##### Excerpted records #####
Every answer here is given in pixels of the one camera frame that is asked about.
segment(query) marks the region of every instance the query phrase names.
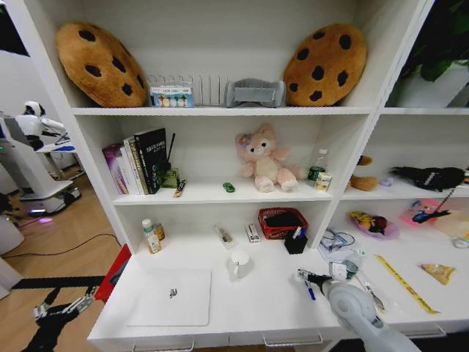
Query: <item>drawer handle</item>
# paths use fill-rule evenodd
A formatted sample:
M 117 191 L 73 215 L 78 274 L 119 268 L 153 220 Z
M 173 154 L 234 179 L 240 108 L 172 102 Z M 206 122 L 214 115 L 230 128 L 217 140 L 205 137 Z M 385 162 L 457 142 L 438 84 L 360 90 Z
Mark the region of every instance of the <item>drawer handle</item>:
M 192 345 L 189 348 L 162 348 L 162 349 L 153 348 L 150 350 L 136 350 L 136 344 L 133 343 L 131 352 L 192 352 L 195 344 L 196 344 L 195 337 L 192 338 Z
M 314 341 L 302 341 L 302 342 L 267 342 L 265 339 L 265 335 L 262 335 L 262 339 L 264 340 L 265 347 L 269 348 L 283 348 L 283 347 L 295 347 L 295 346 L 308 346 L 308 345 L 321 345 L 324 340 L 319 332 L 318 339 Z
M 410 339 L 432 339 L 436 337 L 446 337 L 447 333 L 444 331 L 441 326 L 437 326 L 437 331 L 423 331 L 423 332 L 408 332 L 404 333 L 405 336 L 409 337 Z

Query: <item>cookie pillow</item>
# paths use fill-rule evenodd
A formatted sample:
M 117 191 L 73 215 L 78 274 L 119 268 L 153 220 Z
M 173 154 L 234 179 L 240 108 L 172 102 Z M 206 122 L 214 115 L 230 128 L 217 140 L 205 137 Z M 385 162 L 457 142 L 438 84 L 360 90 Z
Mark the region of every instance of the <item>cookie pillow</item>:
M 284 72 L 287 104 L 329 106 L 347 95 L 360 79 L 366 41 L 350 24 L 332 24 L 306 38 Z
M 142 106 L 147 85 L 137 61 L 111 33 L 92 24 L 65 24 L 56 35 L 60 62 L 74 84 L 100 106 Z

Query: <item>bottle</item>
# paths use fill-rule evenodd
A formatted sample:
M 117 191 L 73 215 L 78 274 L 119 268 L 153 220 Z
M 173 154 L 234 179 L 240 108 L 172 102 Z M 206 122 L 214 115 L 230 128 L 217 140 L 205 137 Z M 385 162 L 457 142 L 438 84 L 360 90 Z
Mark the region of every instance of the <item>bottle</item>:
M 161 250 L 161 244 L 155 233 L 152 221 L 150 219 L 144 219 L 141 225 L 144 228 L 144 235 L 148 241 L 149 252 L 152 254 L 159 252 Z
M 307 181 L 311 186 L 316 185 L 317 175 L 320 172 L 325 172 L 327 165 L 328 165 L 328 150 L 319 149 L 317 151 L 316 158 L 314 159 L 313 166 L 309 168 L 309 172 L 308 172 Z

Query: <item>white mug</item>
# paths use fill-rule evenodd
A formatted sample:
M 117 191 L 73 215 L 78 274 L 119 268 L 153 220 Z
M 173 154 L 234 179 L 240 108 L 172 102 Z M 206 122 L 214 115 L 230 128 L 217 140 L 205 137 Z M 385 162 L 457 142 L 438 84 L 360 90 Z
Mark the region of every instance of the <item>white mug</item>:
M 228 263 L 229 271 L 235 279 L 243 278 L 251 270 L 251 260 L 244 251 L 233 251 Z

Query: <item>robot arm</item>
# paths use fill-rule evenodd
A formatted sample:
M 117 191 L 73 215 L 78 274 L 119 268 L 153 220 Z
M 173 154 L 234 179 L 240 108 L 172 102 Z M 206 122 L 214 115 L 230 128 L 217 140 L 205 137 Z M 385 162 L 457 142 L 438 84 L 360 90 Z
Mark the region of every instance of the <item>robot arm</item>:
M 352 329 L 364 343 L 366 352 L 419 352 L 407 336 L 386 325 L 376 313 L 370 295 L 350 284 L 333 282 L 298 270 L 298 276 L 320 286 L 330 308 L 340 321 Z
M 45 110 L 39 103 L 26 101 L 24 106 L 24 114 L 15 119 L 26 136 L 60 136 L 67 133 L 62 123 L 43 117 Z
#####
##### Excerpted records #####
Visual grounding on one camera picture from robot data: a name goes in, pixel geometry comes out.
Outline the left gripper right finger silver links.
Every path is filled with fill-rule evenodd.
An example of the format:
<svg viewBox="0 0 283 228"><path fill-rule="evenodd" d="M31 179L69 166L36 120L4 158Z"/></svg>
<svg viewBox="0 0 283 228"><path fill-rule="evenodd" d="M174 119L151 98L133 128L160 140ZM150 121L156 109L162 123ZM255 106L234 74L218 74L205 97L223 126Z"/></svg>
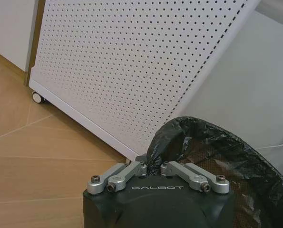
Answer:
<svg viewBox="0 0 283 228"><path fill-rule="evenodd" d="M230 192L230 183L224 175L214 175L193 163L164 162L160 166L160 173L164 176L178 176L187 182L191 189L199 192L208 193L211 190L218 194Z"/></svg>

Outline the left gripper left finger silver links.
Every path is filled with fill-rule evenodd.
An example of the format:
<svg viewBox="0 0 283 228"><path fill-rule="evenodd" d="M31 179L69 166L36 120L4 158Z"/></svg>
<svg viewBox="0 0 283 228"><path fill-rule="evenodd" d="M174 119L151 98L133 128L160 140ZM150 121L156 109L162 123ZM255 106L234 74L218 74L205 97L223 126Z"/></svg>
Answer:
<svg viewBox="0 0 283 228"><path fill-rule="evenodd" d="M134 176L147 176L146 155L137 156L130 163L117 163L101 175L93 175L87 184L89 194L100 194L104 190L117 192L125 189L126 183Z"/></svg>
#####
Exercise — Lines with "gripper": find them in the data and copy each one.

Response —
Outline the left gripper right finger silver links.
Outline the left gripper left finger silver links.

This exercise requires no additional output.